Expliciunt les Règles
.

  1. Ms. 7633. Var. Vuerpyz (le renard).
  2. Ceci est à peu près l’équivalent de cette parole de Christophe Colomb à Ferdinand et Isabelle après son quatrième voyage : « Avec de l’or on fait tout ce qu’on désire en ce monde, on fait même arriver des âmes en paradis. »
  3. Le Ms. 7633 offre les variantes qui suivent :
    Dont il sont mort et mal bailli ;
    Mais il croient ces ypocrites
    Qui ont les enseignes escrites
    Einz visages d’estre preudomme,
    Et il sont teil com je les nomme.
    Halas ! qui porroit Deu avoir, etc.
  4. Un troubadour, Raymond de Castelnau, a exprimé en d’autres termes la même pensée : « Si Dieu, dit-il, veut que les Moines-Noirs soient sans égaux pour bien manger et pour tenir des femmes, les Moines-Blancs pour des bulles mensongères, les Templiers et les Hospitaliers pour leur orgueil, et les chanoines pour prêt à usure, je tiens pour bien fous saint Pierre et saint André qui souffrirent pour Dieu tant de tourments, puisque tous arrivent au même salut. »

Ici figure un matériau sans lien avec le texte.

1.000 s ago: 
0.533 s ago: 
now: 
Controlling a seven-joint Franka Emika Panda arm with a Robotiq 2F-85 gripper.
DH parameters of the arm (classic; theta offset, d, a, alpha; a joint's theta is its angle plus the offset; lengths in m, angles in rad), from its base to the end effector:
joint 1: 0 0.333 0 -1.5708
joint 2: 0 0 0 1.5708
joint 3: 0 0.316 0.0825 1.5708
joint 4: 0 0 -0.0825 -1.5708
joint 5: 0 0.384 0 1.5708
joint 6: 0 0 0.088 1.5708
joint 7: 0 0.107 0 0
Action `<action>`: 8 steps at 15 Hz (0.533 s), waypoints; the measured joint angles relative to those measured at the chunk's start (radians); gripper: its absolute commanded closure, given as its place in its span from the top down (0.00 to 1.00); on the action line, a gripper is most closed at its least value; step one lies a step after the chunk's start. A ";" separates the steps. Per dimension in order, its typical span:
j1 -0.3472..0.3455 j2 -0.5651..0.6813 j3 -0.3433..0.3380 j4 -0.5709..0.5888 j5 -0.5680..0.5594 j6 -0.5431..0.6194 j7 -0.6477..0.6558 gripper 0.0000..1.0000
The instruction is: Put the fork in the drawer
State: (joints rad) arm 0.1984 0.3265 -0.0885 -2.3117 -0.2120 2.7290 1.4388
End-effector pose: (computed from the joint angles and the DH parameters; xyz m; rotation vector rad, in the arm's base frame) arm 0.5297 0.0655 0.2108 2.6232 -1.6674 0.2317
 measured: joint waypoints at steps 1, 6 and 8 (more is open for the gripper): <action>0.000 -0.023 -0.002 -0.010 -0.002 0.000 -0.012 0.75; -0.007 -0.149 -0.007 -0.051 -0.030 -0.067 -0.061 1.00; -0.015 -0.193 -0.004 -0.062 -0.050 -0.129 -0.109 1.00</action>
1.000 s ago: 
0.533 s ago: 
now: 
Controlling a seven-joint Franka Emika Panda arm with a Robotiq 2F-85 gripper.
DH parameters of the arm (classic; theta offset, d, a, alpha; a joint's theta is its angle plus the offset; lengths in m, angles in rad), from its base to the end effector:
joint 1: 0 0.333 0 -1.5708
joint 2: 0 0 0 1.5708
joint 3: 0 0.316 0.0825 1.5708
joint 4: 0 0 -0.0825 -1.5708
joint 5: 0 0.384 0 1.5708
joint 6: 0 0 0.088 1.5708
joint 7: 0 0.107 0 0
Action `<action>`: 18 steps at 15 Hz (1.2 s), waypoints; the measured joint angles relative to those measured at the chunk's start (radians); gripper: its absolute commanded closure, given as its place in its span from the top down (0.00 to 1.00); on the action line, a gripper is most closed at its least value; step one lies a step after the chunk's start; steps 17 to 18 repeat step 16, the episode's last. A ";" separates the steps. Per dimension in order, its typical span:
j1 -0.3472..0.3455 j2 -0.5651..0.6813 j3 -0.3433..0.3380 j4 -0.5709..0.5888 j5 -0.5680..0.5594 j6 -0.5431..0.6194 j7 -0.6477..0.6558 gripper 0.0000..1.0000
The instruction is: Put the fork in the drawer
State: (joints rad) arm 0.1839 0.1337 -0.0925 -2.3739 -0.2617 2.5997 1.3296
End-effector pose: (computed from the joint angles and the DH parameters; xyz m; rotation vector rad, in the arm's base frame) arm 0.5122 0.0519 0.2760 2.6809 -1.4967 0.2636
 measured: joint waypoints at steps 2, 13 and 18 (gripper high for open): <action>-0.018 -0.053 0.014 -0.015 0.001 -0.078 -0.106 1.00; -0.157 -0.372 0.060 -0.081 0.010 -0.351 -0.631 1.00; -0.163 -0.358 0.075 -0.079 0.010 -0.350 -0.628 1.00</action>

  5. Le concile de Paris, tenu en 1256 à propos du meurtre commis en la personne du chantre de l’église de Chartres, et dans lequel on s’occupa en même temps de l’affaire de Guillaume de Saint-Amour et des Jacobins. (Voyez une note de la page 3 de la complainte de Guillaume de Saint-Amour.) Ce concile était présidé par Henry, archevêque de Sens, à la tête de cinq autres prélats, Guillaume, évêque d’Orléans, Renaud de Paris, Gui d’Auxerre, Nicolas de Troyes, et Aleaume, évêque de Meaux. La sentence des quatre archevêques, membres du concile, dont l’un fut plus tard proclamé saint, fut cassée par le pape Alexandre IV, à la requête des Jacobins, à ce qu’on crut, mais cela n’est pas certain.
  6. Ms. 7633. Var. Cure.
  7. Il paraît que ce qui avait lieu dans les rangs inférieurs du clergé se pratiquait aussi de pape à évêque. On lit à peu près la même chose dans le continuateur de Guillaume de Nangis à propos des voyages de Clément V.
  8. Ms. 7633. Var. Jambes.
  9. Les Béguines, qui avaient le cou enveloppé de la coiffure qui a pris son nom de leur ordre (béguin), ou qui le lui a donné.
  10. Voyez pour ce reproche Li Diz des Béguines et la 11e strophe de La Chanson des Ordres.